» **ASSIGNMENT**
Report only the number of lines in this material that include the string "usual".

============================================================

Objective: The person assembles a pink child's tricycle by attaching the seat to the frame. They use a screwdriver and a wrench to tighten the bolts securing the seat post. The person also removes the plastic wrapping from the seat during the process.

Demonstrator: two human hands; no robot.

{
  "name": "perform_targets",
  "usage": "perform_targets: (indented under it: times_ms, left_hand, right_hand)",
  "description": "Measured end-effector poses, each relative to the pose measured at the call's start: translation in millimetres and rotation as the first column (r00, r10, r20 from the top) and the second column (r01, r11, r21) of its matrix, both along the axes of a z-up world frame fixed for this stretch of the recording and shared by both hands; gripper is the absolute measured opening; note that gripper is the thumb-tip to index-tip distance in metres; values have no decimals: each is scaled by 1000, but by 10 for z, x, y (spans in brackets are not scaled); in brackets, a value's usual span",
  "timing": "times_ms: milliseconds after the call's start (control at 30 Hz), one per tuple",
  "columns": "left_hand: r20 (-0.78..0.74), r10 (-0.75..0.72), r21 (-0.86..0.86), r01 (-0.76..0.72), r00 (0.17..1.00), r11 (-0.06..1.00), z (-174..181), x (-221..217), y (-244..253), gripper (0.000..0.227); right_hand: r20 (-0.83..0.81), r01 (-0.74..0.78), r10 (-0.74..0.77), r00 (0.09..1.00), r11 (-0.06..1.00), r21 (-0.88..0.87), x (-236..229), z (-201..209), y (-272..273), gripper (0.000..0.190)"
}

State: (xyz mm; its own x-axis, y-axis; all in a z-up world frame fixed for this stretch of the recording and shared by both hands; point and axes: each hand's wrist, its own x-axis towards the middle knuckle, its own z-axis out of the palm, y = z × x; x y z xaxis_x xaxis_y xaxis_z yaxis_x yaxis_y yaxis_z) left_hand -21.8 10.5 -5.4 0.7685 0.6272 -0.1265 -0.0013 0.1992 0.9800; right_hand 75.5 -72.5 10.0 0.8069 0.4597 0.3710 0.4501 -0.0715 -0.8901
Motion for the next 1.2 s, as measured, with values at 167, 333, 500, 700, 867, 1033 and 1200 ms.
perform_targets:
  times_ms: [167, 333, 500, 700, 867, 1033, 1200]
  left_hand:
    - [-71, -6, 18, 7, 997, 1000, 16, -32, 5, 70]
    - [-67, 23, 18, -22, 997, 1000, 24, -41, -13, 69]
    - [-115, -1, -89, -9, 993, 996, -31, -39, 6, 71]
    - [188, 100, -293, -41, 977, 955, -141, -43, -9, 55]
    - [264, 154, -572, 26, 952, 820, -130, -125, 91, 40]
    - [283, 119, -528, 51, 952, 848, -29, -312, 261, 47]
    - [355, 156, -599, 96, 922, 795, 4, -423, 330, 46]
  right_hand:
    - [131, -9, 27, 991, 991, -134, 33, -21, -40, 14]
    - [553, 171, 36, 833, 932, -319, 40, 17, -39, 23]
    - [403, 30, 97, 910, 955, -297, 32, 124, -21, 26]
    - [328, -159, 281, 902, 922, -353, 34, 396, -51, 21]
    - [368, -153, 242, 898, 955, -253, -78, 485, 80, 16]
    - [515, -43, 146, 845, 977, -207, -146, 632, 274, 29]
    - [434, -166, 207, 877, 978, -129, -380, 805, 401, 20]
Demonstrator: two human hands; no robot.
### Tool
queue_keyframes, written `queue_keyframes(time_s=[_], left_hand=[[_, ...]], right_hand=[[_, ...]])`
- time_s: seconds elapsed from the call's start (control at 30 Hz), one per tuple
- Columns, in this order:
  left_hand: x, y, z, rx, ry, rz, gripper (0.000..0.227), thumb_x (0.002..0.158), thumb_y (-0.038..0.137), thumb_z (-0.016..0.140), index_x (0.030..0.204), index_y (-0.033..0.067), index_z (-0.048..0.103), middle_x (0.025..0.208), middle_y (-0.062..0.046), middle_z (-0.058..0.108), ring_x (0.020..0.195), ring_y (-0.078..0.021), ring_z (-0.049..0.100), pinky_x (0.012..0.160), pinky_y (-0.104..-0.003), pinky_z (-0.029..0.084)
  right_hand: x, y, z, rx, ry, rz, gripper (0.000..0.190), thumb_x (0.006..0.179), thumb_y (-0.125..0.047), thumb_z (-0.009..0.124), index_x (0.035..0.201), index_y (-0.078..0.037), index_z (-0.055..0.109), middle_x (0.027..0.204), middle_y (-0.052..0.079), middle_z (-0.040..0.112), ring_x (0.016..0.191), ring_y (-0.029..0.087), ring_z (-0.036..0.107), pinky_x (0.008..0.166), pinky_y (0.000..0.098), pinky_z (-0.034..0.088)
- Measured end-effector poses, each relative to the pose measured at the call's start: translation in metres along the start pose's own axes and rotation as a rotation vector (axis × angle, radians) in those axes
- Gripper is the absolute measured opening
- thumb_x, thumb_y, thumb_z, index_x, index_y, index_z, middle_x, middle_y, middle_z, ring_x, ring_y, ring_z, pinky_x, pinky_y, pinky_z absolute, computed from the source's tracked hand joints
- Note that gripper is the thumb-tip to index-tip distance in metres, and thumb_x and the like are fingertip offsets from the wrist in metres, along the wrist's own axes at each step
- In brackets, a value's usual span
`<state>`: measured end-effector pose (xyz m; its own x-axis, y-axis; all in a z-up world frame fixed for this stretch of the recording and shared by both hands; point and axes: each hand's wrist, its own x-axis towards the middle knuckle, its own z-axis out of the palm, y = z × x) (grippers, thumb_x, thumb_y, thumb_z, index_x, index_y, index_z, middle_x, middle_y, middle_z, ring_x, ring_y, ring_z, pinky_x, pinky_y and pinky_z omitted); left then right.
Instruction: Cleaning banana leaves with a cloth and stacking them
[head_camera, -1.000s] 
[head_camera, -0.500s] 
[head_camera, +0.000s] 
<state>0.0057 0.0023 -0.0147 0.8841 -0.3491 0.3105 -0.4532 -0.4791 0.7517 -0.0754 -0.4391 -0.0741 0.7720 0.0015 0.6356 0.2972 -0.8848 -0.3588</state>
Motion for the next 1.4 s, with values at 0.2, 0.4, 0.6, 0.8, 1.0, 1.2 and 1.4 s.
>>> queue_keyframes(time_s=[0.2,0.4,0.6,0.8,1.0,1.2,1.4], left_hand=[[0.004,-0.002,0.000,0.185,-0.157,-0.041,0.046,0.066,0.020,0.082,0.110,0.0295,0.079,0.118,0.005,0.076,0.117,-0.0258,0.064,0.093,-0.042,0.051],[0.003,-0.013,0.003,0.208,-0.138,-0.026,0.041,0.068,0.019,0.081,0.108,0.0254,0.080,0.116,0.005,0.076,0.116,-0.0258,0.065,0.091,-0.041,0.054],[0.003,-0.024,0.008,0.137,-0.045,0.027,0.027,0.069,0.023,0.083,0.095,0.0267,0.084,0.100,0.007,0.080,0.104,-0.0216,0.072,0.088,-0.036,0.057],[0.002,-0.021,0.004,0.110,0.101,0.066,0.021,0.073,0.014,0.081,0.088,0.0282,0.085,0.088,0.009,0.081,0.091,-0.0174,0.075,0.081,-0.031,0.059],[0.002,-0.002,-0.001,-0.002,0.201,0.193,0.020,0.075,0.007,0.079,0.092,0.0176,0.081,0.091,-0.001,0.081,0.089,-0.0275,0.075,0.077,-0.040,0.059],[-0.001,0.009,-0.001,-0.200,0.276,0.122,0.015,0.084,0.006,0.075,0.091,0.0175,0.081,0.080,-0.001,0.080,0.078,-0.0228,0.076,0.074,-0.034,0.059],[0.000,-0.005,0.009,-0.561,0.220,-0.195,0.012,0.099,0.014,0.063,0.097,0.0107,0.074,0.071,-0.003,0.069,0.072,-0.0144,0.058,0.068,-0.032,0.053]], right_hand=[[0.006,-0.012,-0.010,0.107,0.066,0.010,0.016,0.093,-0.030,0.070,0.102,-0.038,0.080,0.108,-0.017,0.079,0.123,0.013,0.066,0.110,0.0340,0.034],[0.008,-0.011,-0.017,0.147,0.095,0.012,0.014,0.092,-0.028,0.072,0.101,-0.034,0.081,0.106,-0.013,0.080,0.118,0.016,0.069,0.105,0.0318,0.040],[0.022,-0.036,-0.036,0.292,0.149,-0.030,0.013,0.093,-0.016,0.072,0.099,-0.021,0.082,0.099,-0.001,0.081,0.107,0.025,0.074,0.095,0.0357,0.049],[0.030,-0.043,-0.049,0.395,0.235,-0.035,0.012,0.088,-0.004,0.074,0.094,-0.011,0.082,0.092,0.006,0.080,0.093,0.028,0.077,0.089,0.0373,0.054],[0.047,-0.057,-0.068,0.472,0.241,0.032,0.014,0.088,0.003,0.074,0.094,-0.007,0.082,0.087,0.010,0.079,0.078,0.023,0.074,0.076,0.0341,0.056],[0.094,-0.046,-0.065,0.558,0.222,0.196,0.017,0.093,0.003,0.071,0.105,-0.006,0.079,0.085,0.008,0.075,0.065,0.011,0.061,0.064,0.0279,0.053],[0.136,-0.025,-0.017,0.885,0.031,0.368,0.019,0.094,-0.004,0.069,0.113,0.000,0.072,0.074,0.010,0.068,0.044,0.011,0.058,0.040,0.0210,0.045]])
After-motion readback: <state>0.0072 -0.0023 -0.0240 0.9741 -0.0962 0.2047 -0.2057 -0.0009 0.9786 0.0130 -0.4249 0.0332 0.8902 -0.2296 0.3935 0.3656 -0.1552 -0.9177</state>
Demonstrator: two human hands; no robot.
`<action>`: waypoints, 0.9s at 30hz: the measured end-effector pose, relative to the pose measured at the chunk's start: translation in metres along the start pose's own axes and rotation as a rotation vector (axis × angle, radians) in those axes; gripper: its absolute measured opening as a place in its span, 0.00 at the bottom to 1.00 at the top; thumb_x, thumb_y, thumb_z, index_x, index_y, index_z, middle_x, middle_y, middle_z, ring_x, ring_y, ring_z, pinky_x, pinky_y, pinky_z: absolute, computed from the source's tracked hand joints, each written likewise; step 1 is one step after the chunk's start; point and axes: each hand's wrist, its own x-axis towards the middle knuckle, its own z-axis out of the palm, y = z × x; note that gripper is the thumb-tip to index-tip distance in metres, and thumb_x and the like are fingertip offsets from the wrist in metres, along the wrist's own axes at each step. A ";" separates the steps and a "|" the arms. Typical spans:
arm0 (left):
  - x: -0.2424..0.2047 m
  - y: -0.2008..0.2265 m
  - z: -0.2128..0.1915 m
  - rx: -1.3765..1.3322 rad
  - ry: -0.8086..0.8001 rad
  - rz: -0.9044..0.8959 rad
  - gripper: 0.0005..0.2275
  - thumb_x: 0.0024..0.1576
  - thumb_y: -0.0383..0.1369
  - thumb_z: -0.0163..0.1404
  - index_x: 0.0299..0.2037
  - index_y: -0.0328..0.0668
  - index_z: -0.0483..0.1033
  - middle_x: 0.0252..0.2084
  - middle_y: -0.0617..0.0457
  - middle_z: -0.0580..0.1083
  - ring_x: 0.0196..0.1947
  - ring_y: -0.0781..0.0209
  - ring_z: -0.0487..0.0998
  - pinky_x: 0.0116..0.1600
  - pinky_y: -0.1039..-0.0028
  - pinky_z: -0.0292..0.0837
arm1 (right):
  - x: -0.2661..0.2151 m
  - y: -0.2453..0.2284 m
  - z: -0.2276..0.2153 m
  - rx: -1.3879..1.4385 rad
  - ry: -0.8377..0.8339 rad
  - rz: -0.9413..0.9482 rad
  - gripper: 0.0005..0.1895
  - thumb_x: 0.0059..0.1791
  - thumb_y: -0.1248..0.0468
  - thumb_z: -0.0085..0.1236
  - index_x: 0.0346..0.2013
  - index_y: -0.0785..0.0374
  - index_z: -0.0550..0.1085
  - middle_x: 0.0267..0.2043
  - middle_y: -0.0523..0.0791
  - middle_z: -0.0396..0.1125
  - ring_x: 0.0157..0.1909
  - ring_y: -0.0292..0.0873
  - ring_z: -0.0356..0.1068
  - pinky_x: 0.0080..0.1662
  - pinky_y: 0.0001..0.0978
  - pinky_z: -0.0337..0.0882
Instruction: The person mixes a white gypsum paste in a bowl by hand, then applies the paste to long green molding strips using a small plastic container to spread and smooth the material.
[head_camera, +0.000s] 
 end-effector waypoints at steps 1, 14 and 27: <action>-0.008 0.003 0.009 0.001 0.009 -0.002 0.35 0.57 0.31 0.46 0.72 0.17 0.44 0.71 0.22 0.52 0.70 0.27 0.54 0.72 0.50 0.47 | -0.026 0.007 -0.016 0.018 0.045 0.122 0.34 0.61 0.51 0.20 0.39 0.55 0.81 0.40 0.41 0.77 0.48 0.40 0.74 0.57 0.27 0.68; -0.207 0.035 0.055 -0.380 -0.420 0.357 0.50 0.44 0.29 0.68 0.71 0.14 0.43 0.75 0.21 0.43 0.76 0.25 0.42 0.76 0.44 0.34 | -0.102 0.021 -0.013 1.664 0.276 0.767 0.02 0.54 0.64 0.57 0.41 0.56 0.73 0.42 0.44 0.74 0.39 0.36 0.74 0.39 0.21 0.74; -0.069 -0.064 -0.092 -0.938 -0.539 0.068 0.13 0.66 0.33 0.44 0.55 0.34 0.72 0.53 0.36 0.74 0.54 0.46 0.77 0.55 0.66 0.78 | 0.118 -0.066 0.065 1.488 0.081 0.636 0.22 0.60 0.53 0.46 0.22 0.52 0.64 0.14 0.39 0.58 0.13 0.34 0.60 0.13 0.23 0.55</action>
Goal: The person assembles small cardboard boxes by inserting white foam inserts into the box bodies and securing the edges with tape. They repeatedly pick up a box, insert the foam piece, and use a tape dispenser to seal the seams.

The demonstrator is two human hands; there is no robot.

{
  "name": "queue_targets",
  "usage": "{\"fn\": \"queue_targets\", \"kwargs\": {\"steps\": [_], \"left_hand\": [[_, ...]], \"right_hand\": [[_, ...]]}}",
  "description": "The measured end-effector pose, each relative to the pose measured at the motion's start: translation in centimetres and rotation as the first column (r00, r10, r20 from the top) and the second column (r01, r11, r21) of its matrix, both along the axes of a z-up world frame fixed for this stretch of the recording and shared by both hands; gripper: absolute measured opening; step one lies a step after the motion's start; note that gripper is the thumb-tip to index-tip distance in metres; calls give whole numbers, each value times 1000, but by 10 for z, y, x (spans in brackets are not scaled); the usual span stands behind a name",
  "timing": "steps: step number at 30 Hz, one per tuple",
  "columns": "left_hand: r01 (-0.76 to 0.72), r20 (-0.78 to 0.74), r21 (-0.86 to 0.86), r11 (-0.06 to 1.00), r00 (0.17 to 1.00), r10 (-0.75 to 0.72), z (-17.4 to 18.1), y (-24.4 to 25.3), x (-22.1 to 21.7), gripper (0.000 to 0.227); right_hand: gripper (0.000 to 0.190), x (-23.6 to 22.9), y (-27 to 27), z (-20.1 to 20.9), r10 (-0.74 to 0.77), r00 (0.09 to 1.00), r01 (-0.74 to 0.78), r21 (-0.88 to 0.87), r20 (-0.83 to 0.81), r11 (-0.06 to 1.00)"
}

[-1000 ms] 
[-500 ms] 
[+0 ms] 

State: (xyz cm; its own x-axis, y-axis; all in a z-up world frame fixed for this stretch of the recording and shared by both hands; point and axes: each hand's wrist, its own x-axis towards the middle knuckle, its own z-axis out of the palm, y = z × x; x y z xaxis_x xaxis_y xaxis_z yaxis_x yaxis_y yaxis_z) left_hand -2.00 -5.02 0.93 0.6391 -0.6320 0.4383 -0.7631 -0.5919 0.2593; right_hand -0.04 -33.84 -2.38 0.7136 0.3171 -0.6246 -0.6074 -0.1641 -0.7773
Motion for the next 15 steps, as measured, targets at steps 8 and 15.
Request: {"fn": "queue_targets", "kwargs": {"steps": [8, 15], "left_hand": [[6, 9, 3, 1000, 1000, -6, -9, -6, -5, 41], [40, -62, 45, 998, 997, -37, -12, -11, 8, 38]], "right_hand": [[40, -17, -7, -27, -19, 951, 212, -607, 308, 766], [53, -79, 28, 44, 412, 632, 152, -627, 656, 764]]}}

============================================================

» **YOUR SOLUTION**
3